Его шея покраснела, как бывало, когда он злился. Значит, разговор с «коллегой» перерос в дискуссию.

– Ты обещал рассказать ей о нас в мае, – произнесла Лида.

Он оторвался от тарелки с осетром.

– Май начался сегодня. Я все помню, котенок.

Она кивнула, изучая его. Он выглядел старше, чем обычно: потрепанный мужик с проклевывающейся залысиной и сеточкой морщин в уголках добрых честных глаз.

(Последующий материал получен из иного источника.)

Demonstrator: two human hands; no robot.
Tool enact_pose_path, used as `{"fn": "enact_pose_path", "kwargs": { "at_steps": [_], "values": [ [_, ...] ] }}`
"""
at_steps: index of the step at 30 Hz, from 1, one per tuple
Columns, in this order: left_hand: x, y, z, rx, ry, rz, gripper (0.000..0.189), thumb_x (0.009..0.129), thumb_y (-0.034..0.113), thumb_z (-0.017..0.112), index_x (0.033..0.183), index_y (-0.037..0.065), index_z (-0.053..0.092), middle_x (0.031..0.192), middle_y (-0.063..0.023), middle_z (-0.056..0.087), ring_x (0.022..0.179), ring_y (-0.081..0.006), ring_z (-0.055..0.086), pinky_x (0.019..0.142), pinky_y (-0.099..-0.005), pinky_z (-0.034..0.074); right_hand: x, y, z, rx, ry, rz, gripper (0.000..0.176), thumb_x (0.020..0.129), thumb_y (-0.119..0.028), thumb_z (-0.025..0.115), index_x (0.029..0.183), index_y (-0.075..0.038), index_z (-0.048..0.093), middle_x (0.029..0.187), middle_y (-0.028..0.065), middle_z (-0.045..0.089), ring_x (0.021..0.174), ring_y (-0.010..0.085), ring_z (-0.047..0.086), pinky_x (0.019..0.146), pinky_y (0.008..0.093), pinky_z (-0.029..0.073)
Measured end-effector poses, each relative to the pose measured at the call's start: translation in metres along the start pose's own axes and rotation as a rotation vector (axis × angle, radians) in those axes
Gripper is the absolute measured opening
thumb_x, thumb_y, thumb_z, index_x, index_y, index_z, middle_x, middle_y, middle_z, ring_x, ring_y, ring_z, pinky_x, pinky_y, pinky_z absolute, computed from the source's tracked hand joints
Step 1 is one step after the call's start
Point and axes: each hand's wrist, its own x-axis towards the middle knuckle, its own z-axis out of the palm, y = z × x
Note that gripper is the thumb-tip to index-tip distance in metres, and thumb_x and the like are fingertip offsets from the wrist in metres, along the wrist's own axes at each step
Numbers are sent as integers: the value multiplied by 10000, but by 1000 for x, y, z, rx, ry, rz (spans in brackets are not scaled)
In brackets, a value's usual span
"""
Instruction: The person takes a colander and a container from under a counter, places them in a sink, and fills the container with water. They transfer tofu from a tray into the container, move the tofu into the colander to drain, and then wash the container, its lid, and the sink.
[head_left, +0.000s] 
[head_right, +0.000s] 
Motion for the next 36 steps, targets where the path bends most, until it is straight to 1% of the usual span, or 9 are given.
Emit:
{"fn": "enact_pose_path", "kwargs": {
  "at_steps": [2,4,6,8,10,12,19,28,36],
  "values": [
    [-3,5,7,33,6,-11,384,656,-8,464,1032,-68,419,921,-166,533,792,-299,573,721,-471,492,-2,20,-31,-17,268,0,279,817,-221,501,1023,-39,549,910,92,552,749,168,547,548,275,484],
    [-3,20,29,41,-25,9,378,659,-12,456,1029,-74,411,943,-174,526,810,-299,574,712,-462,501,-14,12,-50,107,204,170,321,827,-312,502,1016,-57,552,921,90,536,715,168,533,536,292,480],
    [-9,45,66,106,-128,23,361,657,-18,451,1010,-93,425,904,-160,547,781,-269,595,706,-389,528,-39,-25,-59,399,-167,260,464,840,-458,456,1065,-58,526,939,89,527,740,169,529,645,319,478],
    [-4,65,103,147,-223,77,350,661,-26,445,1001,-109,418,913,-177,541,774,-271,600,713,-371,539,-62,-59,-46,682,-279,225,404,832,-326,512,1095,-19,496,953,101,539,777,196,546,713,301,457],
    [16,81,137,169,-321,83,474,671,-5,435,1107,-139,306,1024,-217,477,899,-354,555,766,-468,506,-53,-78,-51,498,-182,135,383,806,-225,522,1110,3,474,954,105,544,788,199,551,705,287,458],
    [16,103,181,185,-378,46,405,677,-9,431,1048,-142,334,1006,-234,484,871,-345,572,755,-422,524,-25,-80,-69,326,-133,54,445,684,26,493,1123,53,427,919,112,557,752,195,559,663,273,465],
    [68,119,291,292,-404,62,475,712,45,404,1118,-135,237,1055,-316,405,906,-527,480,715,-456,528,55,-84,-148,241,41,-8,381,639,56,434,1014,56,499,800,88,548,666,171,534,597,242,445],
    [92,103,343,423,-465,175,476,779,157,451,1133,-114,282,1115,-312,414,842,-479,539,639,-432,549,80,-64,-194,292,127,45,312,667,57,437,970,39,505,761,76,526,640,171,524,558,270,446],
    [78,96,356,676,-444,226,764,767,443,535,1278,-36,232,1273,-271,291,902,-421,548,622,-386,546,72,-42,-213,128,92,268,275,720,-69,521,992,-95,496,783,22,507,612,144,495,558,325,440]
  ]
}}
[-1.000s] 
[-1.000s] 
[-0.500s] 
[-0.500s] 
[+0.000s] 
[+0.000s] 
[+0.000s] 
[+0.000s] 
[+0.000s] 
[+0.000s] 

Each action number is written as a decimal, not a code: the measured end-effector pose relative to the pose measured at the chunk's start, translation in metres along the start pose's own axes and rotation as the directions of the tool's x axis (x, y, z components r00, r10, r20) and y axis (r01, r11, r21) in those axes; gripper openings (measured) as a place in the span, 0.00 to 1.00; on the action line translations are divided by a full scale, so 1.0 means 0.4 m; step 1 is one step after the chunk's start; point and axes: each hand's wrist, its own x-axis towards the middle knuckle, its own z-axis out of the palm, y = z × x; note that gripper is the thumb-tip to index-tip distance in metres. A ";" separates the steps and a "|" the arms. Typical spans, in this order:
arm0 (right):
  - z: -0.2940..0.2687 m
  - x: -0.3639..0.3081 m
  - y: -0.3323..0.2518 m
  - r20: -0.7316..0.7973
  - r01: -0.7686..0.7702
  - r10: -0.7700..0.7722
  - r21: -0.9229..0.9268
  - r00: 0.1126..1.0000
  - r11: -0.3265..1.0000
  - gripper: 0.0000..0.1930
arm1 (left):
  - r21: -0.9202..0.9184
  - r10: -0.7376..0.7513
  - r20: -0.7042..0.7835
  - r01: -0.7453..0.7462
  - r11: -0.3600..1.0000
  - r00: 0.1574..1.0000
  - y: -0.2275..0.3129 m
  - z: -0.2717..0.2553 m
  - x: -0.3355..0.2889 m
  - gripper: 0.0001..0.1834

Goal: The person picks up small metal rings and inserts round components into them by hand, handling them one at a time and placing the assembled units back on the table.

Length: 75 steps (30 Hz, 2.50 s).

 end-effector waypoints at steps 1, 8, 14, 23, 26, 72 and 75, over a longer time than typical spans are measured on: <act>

Вернувшись домой, он отмоет машину от песка, соскоблит с себя жесткой мочалкой песчинки, запах моря и ее запах.

Волны били и били о плиты.

На лестнице Лида разминулась со стриженной под каре блондинкой в деловом костюме. Блондинка замешкалась, окликнула ее:

– Простите, вы… – она кашлянула, – вы участница семинара?

– Нет, – сказала Лида и добавила мысленно: «Нет, я другая дура».

Над телевизором в коттедже висела картина в дешевой рамке: ночное море, тщательно выписанный Чертов Коготь и девушки в воде, хоровод голых красоток вокруг скалы. Девушки держались за руки, лунный свет струился по их гибким телам.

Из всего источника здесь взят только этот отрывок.